Hujan mampu menghapus jejak langkah yang berdebu. Namun tak akan mampu menghilangkan perihnya rindu.
Kuletakkan kacamataku di atas meja. Lagi, dan berkali. Kuingat pesan terakhirmu. Membiarkan benakku tenggelam mengeja ulang bayangmu. Tergoda mengejar jarak pandang mataku. Melintasi kegelapan malam yang terhampar di luar jendela. Menembus keramaian rintik hujan, dan menyatu dengan kesunyiaan yang terdampar dalam genangan kenangan. Tentangmu.
***
"Nulis puisi, Mas?"
"Rencananya, cerpen! Malah blank!"
"Ngopi?"
"Boleh! Kalau ikhlas..."
Andini memeluk leherku dari belakang. Hanya sesaat. Kemudian lenyap dari ruang tamu. Kukira ke dapur.
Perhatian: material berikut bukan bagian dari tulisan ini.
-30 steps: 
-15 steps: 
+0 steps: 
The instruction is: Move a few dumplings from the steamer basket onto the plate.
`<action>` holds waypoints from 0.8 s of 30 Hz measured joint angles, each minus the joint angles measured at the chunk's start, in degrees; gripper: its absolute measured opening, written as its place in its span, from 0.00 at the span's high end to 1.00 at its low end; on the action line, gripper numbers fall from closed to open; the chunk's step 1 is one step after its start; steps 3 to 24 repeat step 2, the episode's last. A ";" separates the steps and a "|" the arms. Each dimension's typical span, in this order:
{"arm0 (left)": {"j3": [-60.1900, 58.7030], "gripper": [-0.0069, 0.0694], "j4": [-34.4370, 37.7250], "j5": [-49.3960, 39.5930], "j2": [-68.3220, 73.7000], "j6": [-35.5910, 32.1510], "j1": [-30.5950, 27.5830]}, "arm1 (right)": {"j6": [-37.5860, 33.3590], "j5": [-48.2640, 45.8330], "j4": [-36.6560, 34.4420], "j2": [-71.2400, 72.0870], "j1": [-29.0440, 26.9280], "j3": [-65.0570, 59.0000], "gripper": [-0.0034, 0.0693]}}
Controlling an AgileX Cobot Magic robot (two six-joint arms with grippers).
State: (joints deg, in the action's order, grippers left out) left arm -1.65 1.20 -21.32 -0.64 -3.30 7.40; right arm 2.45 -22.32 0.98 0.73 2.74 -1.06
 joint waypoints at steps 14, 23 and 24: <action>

"Mas! Gelas kecil aja, ya?"
"Gulanya habis?"
Tak ada jawaban. Satu gelas kecil, lengkap dengan tadah dan tutupnya, tersaji di atas meja. Â Sambil menatap kertas putih kosong yang terjepit di mesin tik tua di hadapanku. Mata itu kemudian beralih ke wajahku. Segaris senyum dihadiahkan untukku. Tanpa aba-aba, kurasakan jejak yang hangat di keningku. Seperti terhipnotis, reaksiku terlambat!